IV - Enquanto tribunal de revista, o Supremo só pode alterar as respostas dadas aos quesitos da base instrutória quando esteja em causa a violação de regras legais sobre direito probatório material, não podendo sindicar a convicção a que as instâncias chegaram sobre a matéria de facto submetida ao princípio geral da prova livre, como sucede com a prova testemunhal (artigo 396.º do Código Civil).

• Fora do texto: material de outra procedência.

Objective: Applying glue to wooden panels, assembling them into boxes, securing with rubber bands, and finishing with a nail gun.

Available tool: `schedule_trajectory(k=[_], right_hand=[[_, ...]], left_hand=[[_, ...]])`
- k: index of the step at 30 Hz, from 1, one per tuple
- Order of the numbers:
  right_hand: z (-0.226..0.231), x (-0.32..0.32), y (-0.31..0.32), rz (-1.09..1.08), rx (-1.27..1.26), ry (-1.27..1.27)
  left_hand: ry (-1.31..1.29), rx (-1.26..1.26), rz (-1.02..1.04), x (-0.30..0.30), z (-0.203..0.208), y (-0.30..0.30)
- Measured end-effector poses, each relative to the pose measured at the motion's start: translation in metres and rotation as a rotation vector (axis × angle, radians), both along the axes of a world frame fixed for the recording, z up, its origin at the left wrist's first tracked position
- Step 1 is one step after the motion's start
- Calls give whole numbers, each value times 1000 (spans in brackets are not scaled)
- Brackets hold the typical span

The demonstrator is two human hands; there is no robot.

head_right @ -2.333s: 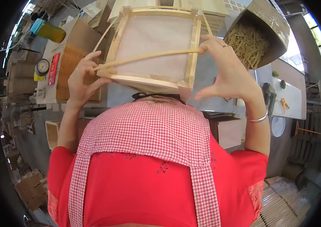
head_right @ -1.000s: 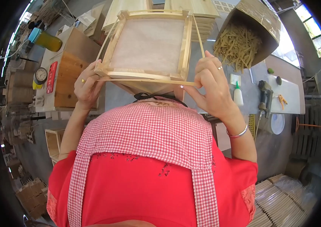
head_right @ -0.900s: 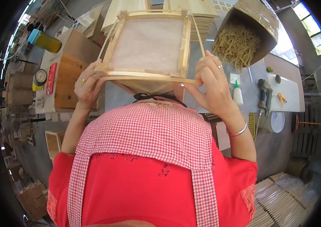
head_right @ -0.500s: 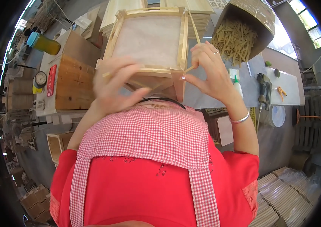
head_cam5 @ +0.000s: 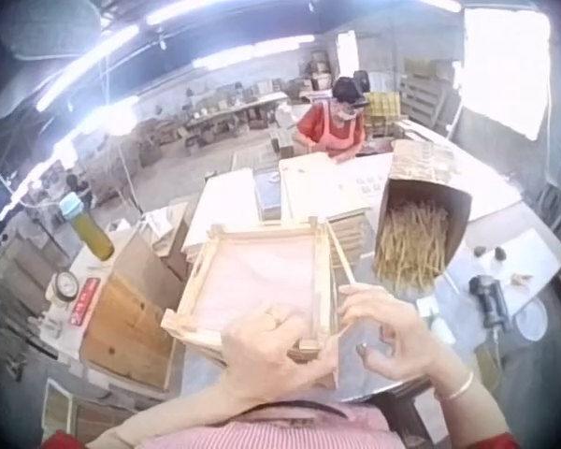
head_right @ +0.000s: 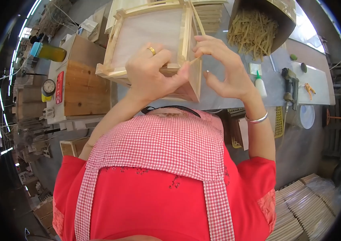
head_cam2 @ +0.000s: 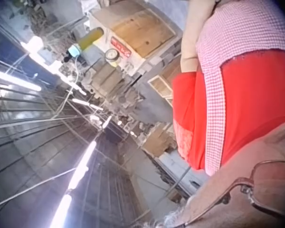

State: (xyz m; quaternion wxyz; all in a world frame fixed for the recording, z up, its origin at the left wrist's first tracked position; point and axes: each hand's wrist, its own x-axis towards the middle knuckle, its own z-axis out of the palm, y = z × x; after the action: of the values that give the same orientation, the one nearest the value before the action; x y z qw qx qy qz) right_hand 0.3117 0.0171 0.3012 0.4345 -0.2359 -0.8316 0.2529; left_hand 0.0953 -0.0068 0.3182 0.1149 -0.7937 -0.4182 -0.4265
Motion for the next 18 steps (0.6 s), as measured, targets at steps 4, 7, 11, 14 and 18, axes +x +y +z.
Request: schedule_trajectory(k=[4,7,11,14,18], right_hand=[[-55,20,11,-135,-227,371],[-131,57,33,-676,-160,-47],[-243,103,19,-911,-510,-880],[-301,117,21,-799,-372,-722],[-316,117,40,-922,-621,-731]], left_hand=[[15,-31,8,1,2,-1],[52,-72,6,2,5,-3],[10,-160,-30,0,8,-2],[13,-230,-42,-6,12,-4],[-46,-407,-190,-19,22,-7]])
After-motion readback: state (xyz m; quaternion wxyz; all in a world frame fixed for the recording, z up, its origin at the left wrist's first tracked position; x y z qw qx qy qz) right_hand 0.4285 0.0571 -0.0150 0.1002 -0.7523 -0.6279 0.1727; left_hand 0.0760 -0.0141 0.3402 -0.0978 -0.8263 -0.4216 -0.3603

V - Tratando-se de factos que foram declarados provados com base na convicção adquirida pelo julgador da 1ª instância fundada em depoimento prestado em audiência, cuja apreciação, na sua plenitude, não dispensa a imediação, como acertadamente, face aos termos em que a decisão foi impugnada, observou o acórdão da Relação, que, também, com acerto, concluiu não dispor de elementos suficientes e ponderosos para sindicar, nesse aspecto, o veredicto do Tribunal recorrido, não se vislumbrando ofensa aos comandos do n.º 5 do artigo 690.º-A e dos n.ºs 1 e 2 do artigo 712.º, está fora do âmbito dos poderes do Supremo Tribunal censurar o que a tal respeito decidiu o Tribunal da Relação.
VI - Tendo sido arguida a nulidade da sentença apenas na alegação do recurso de apelação e da qual o tribunal da Relação não conheceu, por não ter sido suscitada e substanciada no requerimento de interposição daquele recurso, e não vindo, expressamente, nesse preciso segmento, impugnado o acórdão da Relação, não pode o Supremo pronunciar-se sobre a existência, ou não, da nulidade assacada à sentença, pois sobre tal nada foi decidido pelo acórdão recorrido.
VII - De acordo com o artigo 323.º do Código Civil, a prescrição interrompe-se pela citação ou notificação judicial de qualquer acto que exprima, directa ou indirectamente, a intenção de exercer o direito e se a citação não se fizer dentro de cinco dias depois de ter sido requerida, por causa não imputável ao requerente, tem-se a prescrição por interrompida logo que decorram os cinco dias.
VIII - Em processo laboral comum, recebida a petição e estando a acção em condições de prosseguir, o juiz designa uma audiência de partes, sendo o autor notificado e o réu citado para comparecerem pessoalmente, sendo com a citação entregue ao réu duplicado da petição e cópia dos documentos que a acompanhem e, em caso de se frustrar a conciliação, na audiência de partes, o juiz determina a notificação imediata do réu para contestar (artigos 54.º, n.º 1 a 4 e 56.º, alínea a) do Código de Processo do Trabalho).
IX - Assim, na petição inicial basta requerer que seja designada a audiência de partes, diligência obrigatória cuja realização pressupõe uma citação, a ordenar oficiosamente, na qual se dá conhecimento ao réu do teor da petição e, pois, do direito que o autor pretende exercer, daí que não possa deixar de considerar-se que se o autor termina o articulado inicial a requerer ao juiz «se digne ordenar a realização de audiência de partes a que alude o artigo 54.º, n.º 2 do Código de Processo do Trabalho, seguindo-se os ulteriores termos» tal equivale, atento o teor das mencionadas normas do Código Civil, a requerer uma citação idónea a produzir todos os efeitos neles consignados.